At first there were nights I found myself suddenly awake in my own studio flat 150 miles away in Berkeley again, (where we'd met years before when i was still a teen), just out of dream-time, a baby in arms, or strapped across my chest or along side my shoulders, my side of ribs, barefoot, wearing a holey T shirt, nothing below, just young downy legs splattered with tattoos and mud, a cold butt because it's the beginning of February, but there's no moon and therefore no shadows..I am walking, walking, down a dirt road with crooked fences on each side and that startling bird sound that mimics a wild cat...I am getting away, away, as far as I can, I am fast-walking. I am crying. I am missing him already. I am crazed in my own way, but not enough to stay.This child is the sanity which allows me to disappear.

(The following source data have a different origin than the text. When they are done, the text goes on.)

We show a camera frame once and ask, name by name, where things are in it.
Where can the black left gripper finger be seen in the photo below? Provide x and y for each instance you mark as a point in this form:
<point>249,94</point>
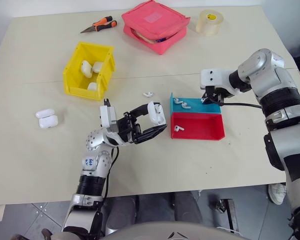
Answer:
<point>151,132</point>
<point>140,110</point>

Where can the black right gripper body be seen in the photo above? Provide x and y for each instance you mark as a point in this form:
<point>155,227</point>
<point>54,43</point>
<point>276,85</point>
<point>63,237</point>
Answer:
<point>217,93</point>

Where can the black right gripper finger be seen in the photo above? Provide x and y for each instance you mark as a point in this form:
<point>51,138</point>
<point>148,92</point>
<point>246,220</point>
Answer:
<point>210,101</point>
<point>205,96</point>

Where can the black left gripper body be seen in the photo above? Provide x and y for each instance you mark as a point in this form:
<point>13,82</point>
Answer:
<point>128,127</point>

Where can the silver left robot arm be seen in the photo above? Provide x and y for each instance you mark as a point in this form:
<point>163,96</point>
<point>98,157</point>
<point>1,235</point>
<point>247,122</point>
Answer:
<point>95,142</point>

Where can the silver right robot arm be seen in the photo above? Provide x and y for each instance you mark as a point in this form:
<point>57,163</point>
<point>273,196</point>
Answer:
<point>272,80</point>

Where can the yellow plastic bin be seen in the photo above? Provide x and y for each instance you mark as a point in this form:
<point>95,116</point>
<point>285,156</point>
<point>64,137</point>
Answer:
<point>77,55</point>

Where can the blue plastic tray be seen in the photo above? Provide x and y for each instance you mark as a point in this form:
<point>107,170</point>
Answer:
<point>197,107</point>

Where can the red plastic tray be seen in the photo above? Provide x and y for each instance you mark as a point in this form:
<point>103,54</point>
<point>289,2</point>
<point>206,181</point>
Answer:
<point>202,125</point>

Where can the clear adhesive tape roll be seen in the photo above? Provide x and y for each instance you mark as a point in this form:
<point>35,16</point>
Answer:
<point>210,26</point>

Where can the pink fabric zip pouch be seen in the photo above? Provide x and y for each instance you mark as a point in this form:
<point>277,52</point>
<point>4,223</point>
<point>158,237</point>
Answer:
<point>140,20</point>

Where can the grey robot torso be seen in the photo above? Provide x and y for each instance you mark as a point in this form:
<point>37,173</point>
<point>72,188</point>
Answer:
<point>140,232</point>

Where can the white sneaker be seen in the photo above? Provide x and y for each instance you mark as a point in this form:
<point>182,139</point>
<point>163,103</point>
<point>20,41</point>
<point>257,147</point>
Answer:
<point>277,193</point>

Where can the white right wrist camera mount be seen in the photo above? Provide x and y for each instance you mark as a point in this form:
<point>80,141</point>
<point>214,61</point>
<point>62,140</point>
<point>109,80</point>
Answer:
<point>212,77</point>

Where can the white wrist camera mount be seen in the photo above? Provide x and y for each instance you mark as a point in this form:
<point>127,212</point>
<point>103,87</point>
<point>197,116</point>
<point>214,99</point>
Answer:
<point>106,117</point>
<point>212,77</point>

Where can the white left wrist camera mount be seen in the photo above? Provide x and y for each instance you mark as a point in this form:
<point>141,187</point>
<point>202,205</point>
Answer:
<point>106,117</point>

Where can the black metal frame bar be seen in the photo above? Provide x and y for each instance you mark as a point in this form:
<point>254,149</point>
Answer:
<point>230,212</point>

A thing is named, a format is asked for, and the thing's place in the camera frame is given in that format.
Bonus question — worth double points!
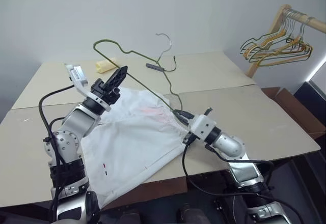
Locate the yellow folded cloth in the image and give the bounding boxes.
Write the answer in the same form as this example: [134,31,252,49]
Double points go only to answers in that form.
[94,57,121,74]

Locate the grey green wire hanger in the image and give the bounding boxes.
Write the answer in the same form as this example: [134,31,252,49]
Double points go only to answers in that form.
[240,12,293,54]

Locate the brown cardboard box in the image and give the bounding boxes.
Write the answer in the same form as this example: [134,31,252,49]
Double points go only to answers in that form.
[261,86,326,141]

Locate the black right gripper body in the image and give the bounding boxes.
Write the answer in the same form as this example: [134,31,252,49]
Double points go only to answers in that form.
[184,116,198,143]

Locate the bunch of wire hangers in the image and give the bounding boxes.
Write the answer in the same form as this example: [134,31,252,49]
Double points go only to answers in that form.
[248,17,314,67]

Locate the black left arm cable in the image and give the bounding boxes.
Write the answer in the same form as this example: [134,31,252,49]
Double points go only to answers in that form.
[38,85,75,224]

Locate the black rounded robot part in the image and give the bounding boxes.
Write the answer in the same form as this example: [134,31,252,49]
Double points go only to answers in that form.
[85,190,100,224]

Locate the beige cardboard sheet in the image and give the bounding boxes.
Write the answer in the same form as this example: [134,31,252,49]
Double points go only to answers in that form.
[11,50,257,110]
[0,85,321,206]

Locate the yellow wire hanger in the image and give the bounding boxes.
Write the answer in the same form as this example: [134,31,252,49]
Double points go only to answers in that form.
[243,17,306,59]

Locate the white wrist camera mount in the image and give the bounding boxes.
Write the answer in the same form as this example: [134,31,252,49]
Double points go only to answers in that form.
[189,107,218,143]
[64,62,112,112]

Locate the small grey bar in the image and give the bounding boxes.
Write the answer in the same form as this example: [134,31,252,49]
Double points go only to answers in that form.
[145,63,165,72]

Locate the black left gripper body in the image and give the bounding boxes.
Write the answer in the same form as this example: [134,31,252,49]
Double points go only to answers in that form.
[90,79,122,105]

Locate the black cabinet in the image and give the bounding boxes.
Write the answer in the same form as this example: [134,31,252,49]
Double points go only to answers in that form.
[292,79,326,131]

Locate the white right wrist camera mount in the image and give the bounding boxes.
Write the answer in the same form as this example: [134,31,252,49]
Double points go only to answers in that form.
[189,107,218,143]

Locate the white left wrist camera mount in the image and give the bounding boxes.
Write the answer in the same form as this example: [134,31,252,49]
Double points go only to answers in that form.
[64,62,112,112]

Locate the white light strip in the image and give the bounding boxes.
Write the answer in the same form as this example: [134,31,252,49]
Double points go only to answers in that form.
[306,55,326,82]

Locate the orange wire hanger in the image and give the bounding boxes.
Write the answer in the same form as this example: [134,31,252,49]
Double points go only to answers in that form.
[244,20,313,62]

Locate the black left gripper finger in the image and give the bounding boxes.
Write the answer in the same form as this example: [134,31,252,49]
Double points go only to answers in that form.
[114,66,129,90]
[105,66,126,90]

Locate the white shorts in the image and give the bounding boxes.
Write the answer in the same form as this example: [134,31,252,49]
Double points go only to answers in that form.
[81,86,191,208]

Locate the wooden clothes rack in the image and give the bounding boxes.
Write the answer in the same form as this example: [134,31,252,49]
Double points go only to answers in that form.
[245,4,326,78]

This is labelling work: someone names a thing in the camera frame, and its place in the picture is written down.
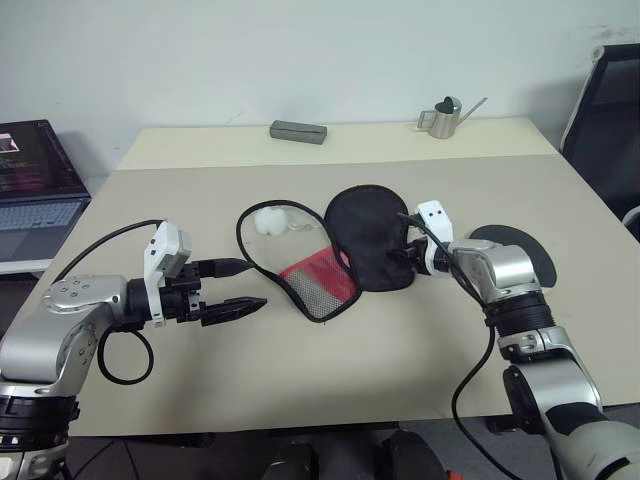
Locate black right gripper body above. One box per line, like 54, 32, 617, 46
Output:
398, 238, 428, 274

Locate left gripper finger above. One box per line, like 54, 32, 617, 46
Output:
202, 296, 268, 328
199, 257, 250, 280

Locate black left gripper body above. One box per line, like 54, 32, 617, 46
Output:
162, 261, 208, 328

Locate black paddle case red mesh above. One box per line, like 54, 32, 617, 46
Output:
234, 183, 419, 325

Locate small metal watering can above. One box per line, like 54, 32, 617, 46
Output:
416, 95, 489, 140

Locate grey rectangular box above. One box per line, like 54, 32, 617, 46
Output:
269, 118, 329, 148

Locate open grey laptop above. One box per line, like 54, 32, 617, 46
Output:
0, 118, 93, 264

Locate black office chair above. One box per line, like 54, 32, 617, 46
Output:
558, 43, 640, 227

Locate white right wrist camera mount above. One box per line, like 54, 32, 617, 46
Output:
416, 199, 455, 276

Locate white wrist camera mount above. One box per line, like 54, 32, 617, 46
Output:
142, 221, 194, 327
416, 199, 455, 276

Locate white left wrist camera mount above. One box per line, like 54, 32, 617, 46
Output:
142, 221, 194, 327

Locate white plush duck keychain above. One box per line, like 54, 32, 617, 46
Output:
253, 206, 322, 237

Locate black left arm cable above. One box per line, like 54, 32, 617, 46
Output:
49, 218, 167, 387

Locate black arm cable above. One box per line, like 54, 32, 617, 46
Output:
49, 218, 167, 387
397, 211, 507, 480

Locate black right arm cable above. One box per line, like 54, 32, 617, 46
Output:
397, 211, 507, 480

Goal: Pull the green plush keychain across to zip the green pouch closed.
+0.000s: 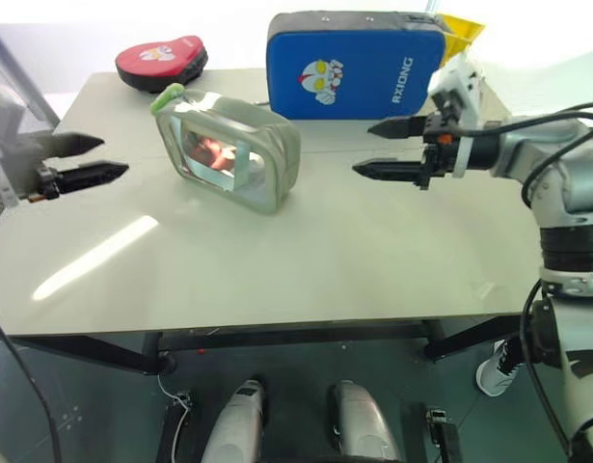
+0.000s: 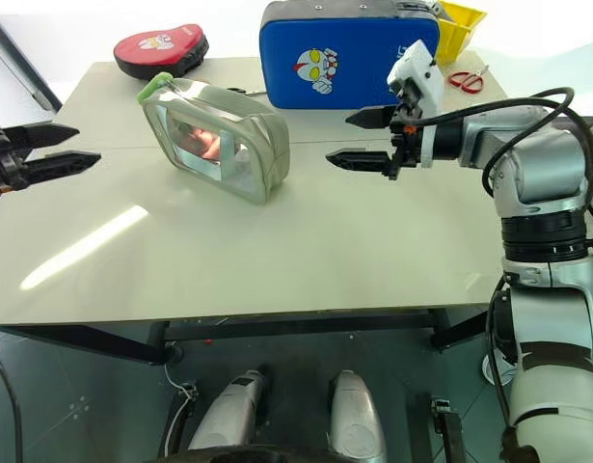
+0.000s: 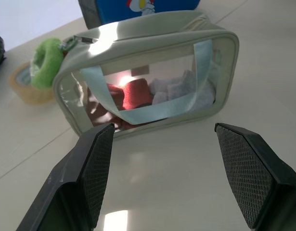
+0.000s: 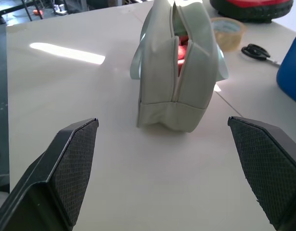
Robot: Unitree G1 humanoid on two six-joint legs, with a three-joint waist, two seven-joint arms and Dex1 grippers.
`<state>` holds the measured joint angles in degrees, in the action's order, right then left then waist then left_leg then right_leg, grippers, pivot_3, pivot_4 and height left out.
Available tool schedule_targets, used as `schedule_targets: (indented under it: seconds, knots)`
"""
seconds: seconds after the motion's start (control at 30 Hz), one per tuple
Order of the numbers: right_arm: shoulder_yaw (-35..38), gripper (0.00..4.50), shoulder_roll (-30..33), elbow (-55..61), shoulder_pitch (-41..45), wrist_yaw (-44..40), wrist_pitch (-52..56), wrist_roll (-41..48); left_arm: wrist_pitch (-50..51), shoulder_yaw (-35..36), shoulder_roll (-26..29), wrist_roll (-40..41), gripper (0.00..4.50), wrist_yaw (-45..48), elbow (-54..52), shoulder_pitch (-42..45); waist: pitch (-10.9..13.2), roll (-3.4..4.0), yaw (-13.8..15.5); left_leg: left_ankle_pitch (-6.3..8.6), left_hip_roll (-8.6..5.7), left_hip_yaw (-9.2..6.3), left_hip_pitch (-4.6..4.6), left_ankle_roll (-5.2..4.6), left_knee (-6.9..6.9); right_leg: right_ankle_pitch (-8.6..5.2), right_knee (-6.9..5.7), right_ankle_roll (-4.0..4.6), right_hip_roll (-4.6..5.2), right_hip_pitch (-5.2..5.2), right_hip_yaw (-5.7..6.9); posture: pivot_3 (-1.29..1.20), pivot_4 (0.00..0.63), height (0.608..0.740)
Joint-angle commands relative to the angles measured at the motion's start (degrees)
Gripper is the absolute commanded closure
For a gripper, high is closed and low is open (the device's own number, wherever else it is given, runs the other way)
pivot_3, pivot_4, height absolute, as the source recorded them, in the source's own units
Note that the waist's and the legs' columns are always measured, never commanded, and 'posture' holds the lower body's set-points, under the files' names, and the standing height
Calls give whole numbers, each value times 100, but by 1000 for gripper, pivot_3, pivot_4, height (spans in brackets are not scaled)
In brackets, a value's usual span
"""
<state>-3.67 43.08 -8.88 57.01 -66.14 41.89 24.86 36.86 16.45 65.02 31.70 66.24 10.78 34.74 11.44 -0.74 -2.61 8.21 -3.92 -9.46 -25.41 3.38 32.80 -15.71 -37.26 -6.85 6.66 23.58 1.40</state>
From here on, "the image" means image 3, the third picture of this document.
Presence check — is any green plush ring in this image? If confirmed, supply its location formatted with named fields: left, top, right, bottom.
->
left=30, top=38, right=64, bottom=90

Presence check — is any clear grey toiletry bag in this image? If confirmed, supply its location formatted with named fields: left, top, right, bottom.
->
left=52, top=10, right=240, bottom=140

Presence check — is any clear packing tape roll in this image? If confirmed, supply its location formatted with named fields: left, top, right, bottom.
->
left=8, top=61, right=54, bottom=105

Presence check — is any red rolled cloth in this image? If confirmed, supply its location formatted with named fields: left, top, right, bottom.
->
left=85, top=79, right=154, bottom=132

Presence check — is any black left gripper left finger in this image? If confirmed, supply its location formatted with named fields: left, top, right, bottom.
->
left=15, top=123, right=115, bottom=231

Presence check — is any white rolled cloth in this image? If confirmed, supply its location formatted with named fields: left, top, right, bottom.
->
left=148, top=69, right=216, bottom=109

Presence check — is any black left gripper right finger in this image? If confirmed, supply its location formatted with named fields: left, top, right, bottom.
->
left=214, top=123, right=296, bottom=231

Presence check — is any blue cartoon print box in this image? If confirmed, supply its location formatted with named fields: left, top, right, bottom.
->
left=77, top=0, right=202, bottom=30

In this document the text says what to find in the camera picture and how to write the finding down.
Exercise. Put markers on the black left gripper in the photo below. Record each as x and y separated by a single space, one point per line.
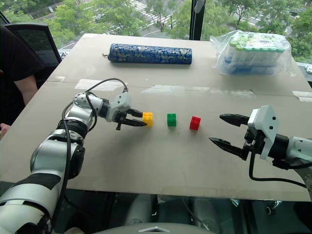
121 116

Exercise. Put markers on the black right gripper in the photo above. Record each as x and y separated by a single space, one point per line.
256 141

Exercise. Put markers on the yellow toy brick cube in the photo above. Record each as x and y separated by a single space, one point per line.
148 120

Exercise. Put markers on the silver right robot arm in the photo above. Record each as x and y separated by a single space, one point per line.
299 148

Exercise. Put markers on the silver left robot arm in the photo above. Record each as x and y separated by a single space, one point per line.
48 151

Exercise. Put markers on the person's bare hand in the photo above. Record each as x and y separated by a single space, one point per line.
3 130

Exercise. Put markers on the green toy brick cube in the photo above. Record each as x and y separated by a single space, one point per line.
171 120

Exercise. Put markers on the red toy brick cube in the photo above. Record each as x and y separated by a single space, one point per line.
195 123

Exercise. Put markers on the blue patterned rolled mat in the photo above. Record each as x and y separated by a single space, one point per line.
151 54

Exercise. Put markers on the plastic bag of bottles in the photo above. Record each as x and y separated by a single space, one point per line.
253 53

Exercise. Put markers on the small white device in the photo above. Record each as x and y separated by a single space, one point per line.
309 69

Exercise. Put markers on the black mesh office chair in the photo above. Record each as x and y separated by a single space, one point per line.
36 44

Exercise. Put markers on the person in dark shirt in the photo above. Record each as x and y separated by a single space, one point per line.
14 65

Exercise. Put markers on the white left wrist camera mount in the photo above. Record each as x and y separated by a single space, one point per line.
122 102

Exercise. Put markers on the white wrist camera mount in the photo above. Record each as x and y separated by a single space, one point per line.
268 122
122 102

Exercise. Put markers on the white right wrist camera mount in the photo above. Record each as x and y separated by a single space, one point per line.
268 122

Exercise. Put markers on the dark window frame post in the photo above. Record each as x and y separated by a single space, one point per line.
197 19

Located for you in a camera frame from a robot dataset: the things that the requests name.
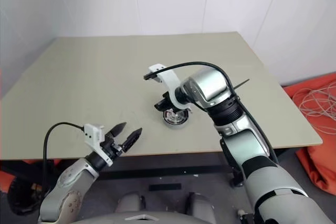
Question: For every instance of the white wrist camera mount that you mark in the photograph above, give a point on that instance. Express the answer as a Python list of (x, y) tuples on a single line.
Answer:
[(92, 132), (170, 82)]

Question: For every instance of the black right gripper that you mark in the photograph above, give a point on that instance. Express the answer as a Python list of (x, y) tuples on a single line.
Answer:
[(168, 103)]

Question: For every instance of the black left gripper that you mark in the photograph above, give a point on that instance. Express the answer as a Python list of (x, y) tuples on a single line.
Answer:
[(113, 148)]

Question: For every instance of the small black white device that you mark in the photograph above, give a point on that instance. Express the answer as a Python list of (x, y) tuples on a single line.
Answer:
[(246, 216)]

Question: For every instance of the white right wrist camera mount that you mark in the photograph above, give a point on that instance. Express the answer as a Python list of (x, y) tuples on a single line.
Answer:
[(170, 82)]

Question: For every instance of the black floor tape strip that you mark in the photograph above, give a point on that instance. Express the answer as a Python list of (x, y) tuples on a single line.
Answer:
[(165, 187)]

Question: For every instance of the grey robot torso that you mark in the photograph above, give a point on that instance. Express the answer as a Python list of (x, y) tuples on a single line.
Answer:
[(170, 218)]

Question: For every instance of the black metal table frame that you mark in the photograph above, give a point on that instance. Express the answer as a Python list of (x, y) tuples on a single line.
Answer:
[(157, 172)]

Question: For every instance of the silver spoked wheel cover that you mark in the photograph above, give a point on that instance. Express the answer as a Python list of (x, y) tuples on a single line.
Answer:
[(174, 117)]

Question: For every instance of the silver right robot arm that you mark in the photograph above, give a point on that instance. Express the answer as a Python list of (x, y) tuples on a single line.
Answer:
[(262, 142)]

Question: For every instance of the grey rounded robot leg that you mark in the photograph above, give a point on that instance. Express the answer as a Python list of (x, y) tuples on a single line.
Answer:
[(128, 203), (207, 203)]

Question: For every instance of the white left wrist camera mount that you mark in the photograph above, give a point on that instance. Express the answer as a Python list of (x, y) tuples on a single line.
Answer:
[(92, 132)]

I raised two sons to who I also had to say, I don't know how to make it better, but let's cuddle and when they were older and told me they were too big to cuddle, I'd say, " let's make cookies, let's go out in the valley and I'll let you drive that long stretch where no cars come"..anything to make them feel better, as if I were making up for the inability to cure mental illness, give my oldest boy, the genius son, back his genius father. I am hoping that's what happens when I give him these papers after I've copied them for the professor: I hope he hears the Good Father who always stopped before the violence came out to the baby. Except once. And that once is why I had to leave. You don't shake babies, even if they are crying for hours.It's a dangerous practice to push that little brain pan around inside that still soft cranium. I guess what his own violent and cruel father taught him was that violence works as a fear tactic on women and babies: they were for taking out yr own frustration out on. What he didn't know was I grew up on that. I knew all about that first hand from one parent and her husband. I am no stranger to violence. I tried to teach my sons that violence is no answer, and they being sane, know this is true. My sons are beautiful, intelligent, gentle and fierce in their own sane ways. There is so much to be grateful for, as I grieve the loss of one less genius in a world full of idiots, angry monsters with guns and wars to fight. He played dulcimer when it got too hard to hear me over the head-voices. My late husband knew in his heart that violence was wrong, but the voices in his head were louder than the beating of his own heart.Those voices took over like robotic monsters inside his skull so he couldn't hear his heart sing.He longed to hear the Gloria of his own heart, his paen to God and the Universe inside each tiny wild flower, fingers splashing across dulcimer strings singing latin botanica as if poetry. I wished I wasn't the only one who could hear the joy as he played and grinned at me over the instrument. I wished the whole world could hear the beauty of his heart and head, all healthy and happy, a married man, a father, a learned scholar, living in a shiny clean cabin where the only shadows were made by candles as the evening deepened into night.
Good night John, sweet dreams and G-d Bless.